American basketball player

Ricardo Marsh (born September 12, 1981) is an American college basketball coach and former professional player. He was the top scorer in the Israel Basketball Premier League in 2007 and is currently assistant men's basketball coach at Virginia State University.

==College career==
Marsh played college basketball at the Old Dominion University from 1999 to 2003.

==Professional career==
In July 2003, he signed with Büyük Kolej of the Turkish Basketball League for the 2003–04 season. In May 2004, he signed with Dukagjini Pejë of the Kosovo Basketball League for the rest of the season.

In August 2004, he signed with Toyota Alvark of the Japan Basketball League for the 2004–05 season. In July 2005, he returned to Turkey and signed with Türk Telekom B.K. for the 2005–06 season.

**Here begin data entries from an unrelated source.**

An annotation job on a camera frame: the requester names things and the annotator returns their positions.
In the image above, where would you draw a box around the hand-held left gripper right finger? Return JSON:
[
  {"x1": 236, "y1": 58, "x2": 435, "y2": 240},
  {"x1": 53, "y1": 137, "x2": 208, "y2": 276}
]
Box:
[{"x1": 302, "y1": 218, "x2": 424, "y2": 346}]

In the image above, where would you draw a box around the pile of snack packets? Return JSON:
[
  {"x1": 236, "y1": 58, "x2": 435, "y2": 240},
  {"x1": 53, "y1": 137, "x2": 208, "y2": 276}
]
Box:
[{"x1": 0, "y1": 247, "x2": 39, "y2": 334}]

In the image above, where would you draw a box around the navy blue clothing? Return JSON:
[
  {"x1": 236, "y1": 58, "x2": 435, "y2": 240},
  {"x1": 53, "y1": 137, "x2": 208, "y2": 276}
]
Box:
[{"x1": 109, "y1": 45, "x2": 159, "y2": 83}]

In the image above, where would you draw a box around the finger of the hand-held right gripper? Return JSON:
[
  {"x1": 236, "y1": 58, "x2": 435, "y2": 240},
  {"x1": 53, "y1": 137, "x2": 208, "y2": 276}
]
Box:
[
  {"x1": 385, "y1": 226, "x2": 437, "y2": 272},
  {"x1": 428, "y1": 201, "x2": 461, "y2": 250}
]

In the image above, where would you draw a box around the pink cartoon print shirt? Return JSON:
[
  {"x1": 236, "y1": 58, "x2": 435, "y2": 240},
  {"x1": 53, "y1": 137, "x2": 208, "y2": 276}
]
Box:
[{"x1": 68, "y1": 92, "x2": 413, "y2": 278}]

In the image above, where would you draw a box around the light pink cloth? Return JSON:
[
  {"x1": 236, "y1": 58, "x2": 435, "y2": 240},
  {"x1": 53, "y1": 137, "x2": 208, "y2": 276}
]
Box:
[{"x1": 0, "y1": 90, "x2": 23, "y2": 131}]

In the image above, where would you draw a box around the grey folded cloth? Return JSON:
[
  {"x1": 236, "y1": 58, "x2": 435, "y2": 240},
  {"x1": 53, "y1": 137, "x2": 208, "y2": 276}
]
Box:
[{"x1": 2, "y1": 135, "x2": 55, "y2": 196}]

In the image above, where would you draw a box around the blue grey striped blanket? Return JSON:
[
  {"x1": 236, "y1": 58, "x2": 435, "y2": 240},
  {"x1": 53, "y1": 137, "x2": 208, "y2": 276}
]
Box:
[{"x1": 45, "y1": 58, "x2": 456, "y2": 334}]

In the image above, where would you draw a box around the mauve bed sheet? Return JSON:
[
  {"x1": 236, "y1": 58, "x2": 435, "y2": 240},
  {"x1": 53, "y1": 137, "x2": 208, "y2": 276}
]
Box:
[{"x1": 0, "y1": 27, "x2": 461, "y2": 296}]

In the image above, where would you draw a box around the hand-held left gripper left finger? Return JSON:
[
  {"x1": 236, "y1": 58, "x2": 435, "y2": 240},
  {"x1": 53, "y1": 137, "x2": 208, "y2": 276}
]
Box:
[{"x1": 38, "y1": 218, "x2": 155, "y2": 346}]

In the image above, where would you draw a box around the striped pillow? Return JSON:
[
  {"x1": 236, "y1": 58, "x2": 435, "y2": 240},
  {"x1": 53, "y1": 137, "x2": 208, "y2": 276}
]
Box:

In November 2006, he signed with Elitzur Ashkelon of the Israeli Basketball Super League for the 2006–07 season. He was the top scorer in the Israel Basketball Premier League in 2007.

For the 2007–08 season he signed with Antalya Büyükşehir Belediyesi. In September 2008, he signed with ASK Riga of Latvia. He left them in December 2008, and returned to Antalya Büyükşehir Belediyesi.

In the summer of 2009, he signed with BC Donetsk of Ukraine. He left them in December 2009. In February 2010, he signed with Cedevita Zagreb of Croatia for the rest of the 2009–10 season.

In November 2010, he signed with Crvena zvezda of Serbia for the 2010–11 season. He parted ways with Zvezda in March 2011.

In July 2011, he signed with Hacettepe Üniversitesi. He stayed there till April 2013, when he signed with Gaiteros del Zulia in Venezuela.

On May 10, 2013, he signed with Duhok SC of the Iraqi Basketball Premier League. On May 28, 2013, he signed with Caciques de Humacao. In September he returned to Duhok SC and played 6 games on the 2013 FIBA Asia Champions Cup.

On October 2, 2013, he signed with Maccabi Rishon LeZion of Israel. He was released on November 14, 2013, after playing six games with the club. In January 2014, he signed with Club Atlético Lanús. On February 28, 2014, he signed with Bucaneros de La Guaira of Venezuela for the remainder of the season. On April 4, 2014, he was released by Bucaneros.

On November 28, 2014, Marsh signed with Al Wasl Dubai of United Arab Emirates.

== Coaching career ==
In September 2021, Marsh was hired as an assistant men's basketball coach for the Virginia State Trojans, an NCAA Division II team of the Central Intercollegiate Athletic Association (CIAA).